FMW 2026 AI Storage Chip Map: Full-Stack Industry Landscape Across System, Device, and Media Layers
The FMW 2026 AI Storage Chip Map structures the AI storage ecosystem into three layers — system, device, and media/chip — listing key vendors from cloud providers and SSD controllers to HBM and emerging memories, while highlighting trends such as Chinese vendor rise, AI-centric tech hotspots, and open interconnect standards.
Overview
The "AI存储芯图" (AI Storage Chip Map) was released at the FMW 2026 Global Flash Memory Summit. It is not a simple logo collection but a complete AI storage industry ecosystem map, organized into three hierarchical layers: system layer, device layer, and media & chip layer, systematically covering the full industry chain from AI data generation to final storage media.
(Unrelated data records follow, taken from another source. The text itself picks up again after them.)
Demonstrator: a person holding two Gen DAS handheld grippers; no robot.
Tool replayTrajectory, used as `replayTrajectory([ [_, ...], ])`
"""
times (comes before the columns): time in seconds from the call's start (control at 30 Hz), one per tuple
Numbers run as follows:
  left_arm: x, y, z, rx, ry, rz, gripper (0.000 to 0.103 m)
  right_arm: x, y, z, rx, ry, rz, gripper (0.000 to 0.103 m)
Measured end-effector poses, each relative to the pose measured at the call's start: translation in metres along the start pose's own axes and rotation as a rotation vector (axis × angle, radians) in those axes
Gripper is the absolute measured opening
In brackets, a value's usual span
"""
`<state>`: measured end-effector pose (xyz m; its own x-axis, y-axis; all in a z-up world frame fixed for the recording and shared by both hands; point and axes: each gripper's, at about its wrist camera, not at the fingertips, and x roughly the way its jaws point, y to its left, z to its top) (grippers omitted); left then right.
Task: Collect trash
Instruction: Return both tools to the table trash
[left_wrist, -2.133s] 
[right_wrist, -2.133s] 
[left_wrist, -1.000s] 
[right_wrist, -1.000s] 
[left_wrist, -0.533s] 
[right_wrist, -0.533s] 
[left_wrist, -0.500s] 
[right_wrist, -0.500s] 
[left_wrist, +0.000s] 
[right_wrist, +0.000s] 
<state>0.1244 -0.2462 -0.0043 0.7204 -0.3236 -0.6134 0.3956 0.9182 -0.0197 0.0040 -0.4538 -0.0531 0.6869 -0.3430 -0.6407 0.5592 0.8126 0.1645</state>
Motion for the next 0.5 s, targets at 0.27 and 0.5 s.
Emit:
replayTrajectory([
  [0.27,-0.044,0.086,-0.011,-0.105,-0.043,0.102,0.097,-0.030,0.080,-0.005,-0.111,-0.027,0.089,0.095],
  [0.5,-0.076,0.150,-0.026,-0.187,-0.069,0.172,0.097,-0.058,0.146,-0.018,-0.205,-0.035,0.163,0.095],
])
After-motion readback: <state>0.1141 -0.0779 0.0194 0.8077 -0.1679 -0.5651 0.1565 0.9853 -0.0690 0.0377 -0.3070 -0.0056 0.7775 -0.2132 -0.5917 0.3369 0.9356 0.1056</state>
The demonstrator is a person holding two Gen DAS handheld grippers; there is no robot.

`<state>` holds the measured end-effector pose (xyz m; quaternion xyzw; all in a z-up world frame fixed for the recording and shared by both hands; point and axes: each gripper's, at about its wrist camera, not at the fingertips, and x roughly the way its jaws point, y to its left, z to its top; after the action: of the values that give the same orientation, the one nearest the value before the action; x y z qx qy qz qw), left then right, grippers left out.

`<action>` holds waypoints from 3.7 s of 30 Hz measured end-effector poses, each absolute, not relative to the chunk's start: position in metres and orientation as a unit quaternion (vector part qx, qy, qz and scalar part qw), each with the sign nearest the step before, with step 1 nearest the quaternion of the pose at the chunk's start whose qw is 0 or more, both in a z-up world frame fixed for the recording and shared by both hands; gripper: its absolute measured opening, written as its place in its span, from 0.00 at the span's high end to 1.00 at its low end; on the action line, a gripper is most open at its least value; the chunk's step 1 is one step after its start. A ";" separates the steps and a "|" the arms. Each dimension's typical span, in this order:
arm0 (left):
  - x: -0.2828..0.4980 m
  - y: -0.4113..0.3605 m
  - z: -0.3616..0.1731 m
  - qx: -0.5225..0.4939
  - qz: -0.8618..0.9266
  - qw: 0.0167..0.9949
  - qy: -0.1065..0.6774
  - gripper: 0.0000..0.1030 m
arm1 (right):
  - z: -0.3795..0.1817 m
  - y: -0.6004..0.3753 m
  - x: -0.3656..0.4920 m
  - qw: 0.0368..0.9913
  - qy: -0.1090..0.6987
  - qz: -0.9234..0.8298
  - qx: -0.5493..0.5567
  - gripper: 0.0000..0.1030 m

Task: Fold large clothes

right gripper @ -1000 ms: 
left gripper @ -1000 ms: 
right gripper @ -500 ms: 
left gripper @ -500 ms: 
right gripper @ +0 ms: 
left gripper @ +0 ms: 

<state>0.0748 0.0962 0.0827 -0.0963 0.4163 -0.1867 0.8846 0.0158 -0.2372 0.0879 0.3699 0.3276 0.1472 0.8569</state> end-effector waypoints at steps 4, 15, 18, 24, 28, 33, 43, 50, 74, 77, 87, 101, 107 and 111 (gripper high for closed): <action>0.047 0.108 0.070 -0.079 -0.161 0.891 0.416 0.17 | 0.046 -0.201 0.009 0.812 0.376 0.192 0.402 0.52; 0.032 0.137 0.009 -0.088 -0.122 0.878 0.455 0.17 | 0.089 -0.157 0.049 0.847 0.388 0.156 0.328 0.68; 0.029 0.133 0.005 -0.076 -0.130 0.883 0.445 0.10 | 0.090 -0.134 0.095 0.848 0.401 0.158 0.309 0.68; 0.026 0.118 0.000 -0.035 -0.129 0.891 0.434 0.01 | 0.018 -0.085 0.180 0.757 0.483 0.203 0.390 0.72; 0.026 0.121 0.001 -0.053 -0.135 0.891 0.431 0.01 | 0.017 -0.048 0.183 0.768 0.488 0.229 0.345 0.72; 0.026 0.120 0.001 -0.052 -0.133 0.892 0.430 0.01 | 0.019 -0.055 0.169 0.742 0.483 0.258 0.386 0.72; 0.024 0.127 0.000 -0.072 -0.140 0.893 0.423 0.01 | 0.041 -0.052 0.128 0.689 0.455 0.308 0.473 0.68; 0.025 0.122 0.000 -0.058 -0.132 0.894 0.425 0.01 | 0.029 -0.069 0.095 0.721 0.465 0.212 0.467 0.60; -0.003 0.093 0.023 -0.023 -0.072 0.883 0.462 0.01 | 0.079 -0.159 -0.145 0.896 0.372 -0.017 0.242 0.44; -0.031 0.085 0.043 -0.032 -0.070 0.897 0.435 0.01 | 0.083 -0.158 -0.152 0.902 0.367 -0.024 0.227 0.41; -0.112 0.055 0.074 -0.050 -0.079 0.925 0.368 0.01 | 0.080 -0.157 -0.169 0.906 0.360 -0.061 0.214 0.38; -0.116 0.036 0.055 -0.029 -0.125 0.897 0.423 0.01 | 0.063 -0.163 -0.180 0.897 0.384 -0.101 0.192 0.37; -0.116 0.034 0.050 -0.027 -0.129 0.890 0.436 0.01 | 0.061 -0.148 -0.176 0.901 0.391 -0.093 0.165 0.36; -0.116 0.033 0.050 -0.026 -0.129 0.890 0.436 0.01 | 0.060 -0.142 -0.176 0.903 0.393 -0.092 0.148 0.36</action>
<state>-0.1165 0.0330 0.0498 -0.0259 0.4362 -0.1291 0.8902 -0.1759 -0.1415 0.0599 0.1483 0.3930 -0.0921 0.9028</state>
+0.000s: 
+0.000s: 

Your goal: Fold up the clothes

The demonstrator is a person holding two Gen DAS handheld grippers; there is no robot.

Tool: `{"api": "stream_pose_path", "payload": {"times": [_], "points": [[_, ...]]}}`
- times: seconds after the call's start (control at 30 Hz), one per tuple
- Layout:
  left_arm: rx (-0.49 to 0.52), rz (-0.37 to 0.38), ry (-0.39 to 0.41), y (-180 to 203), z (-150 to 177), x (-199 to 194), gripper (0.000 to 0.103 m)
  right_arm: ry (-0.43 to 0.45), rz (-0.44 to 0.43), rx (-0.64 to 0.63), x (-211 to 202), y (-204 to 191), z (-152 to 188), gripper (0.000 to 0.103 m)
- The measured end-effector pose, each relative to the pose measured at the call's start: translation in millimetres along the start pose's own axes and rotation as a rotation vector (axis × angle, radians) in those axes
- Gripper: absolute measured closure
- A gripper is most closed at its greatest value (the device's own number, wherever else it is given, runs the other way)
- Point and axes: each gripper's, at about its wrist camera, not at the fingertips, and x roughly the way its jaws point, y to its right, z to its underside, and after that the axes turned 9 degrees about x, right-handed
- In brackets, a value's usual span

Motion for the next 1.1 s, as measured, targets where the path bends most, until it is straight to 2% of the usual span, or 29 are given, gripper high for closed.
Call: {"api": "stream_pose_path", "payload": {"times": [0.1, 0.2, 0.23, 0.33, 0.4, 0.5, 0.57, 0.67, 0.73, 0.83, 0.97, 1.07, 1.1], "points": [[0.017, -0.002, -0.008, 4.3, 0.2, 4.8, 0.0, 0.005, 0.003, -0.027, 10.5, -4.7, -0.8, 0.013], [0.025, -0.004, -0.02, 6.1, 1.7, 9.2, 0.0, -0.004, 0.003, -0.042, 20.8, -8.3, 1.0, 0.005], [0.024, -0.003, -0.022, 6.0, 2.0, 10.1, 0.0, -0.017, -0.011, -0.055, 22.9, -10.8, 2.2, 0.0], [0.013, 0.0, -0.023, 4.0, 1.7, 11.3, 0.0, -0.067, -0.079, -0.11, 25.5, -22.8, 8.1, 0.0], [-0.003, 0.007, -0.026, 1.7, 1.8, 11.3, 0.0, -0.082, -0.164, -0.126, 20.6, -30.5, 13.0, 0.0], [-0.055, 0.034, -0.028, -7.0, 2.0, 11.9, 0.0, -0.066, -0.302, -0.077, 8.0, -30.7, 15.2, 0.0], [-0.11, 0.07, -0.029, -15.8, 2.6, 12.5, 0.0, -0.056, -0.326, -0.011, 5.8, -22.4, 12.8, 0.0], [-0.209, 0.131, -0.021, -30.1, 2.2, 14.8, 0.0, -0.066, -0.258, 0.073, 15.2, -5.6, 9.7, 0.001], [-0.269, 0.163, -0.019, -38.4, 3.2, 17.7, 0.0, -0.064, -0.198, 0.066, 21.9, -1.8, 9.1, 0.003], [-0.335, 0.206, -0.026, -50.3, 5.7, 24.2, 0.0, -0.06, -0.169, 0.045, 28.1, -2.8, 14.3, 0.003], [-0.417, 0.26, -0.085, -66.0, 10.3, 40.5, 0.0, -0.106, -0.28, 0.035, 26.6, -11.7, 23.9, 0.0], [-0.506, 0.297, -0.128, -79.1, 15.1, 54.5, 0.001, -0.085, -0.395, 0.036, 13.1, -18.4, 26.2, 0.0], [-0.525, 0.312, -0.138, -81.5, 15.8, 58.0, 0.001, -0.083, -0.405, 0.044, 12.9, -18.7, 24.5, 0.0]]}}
Layer 1: System Layer — AI Data Flow & Storage Systems
This layer focuses on three core AI workload stages — data sources, model training, and model inference — plus supporting data preprocessing and AI memory libraries.
AI Data Sources
Major cloud vendors (Huawei Cloud, Alibaba Cloud, Tencent Cloud, AWS, Google Cloud, Azure, Oracle), data platforms (Snowflake, Databricks, Cloudera), and databases (MongoDB, Oracle, IBM) represent the massive raw data origins for AI training and inference.
Data Preprocessing
Tools for data labeling, cleaning, and feature engineering include Scale AI, Labelbox, Databricks, Alibaba Cloud, and Volcano Engine — a critical pipeline stage.
AI Model Training
Vendors providing training compute and storage support: Huawei, H3C, Lenovo, Inspur, HPE, IBM, Tencent Cloud, Alibaba Cloud, delivering high-performance storage clusters for large-scale training.
AI Model Inference
Split into AI memory libraries (vector databases: Pinecone, Milvus, Weaviate, Chroma, Qdrant) and inference storage systems (Huawei, Lenovo, Inspur, Tencent Cloud, Alibaba Cloud, AWS, Google Cloud). Inference demands low-latency, high-concurrency storage.
Layer 2: Device Layer — Hardware Infrastructure
This layer forms the hardware foundation that determines the system layer's performance ceiling.
SSD Controllers
Global mainstream controller vendors: Microchip, Marvell, SMI, Phison, Maxio, DERA, Memblaze, DapuStor, ScaleFlux. These "brains" of SSDs directly dictate read/write performance, power, and reliability.
Memory & Flash Modules
SSD Modules: Samsung, Micron, Kioxia, SK hynix, Western Digital, Solidigm, YMTC, Huawei, Memblaze, DapuStor, ZhiXin — covering enterprise, data-center, and consumer SSDs.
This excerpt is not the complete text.